Yvette poteva giocare con la sua bambola solo il giorno di Natale. Il resto dell'anno, i genitori la tenevano appena a un chiodo, in alto, in modo che non si sporcasse o rompesse. Dell'infanzia, Nora ricorda le file interminabili al pozzo per l'acqua, con il sole insopportabile sulla testa. Arielle doveva ricevere 216 pesos - poco più di tre euro - per ogni mezza giornata di lavoro. In sette anni, però, ha visto quella cifra una sola volta. Liliane ha cinque figli e ne ha adottato una sesta, Amaya, per impedire alla madre di venderla perché aveva una malattia alla pelle. Cèlestine si sente privilegiata perché da piccola ha frequentato qualche classe così sa leggere e scrivere. Flor pensa che comportandosi bene il marito la picchierà meno e, ogni volta, ci prova. Vendendo il proprio corpo, Anabel ha potuto comprare il latte per i suoi figli. Ha imparato, però, che la prostituzione è una maledizione: ti aiuta quando hai necessità ma poi ti chiede il conto. E devi pagarlo con gli interessi.

Sette donne, sette storie diverse. Ad unirle la medesima condizione: sono tutte "schiave dello zucchero": haitiane di nascita o di origine, immigrate nella Repubblica Dominicana nel disperato intento di sfuggire alla miseria e risucchiate dai bateyes. Piantagioni di canna, le cui origini storiche risalgono al sistema coloniale e schiavista, che vanno avanti grazie al lavoro, in condizioni disumane, degli irregolari del Paese vicino.

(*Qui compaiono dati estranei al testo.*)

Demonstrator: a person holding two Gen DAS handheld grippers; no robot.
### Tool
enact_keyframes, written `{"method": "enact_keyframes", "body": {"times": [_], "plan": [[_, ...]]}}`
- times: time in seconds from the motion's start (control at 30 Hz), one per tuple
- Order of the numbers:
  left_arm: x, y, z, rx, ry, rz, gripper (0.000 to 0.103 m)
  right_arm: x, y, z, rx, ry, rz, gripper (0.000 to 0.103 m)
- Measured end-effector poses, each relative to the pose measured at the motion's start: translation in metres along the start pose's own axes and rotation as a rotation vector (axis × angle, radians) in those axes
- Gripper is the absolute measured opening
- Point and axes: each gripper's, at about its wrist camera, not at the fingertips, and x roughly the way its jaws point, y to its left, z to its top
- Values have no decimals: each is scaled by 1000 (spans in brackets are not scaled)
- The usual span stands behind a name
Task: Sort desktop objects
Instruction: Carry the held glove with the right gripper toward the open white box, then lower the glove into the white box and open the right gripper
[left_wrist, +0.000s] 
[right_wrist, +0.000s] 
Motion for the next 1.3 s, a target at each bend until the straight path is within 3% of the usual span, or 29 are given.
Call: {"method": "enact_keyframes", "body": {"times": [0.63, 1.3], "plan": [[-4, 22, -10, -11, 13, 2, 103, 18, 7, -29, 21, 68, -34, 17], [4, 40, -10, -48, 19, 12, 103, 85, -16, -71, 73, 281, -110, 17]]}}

Se per gli uomini del batey lo sfruttamento è crudele, per le donne lo è ancora di più. Senza possibilità di accedere a fonti di reddito che garantiscano loro una sussistenza, sono continuamente esposte «al rischio di gravi violenze fisiche e psicologiche», racconta Raúl Zecca Castel , giovane antropologo, che ha esplorato l'universo femminile del batey di Cipagua e lo ha raccontato in Mujeres. Frammenti di vita dal cuore dei Caraibi, edito da Arcoiris.

In realtà, l'autore fa una scelta coraggiosa: lascia che siano le protagoniste a narrarsi, in prima persona, ciascuna con la sua voce, ciascuna con le sue parole. Con un lessico povero, ripetitivo, spesso elementare. Eppure coinvolgente. Perché queste sono donne che «masticano e ingoiano» sofferenze indicibili. Eppure sono capaci di resistere. Per questo le loro parole si fanno arma non violenta di dignità. Sono - scrive Zecca - «parole solidali e liberatrici. Parole consapevoli e, perciò, rivoluzionarie». Un canto di speranza. Anche il libro che le raccoglie lo è. Ed è bello che a scriverlo sia stato un giovane uomo e studioso.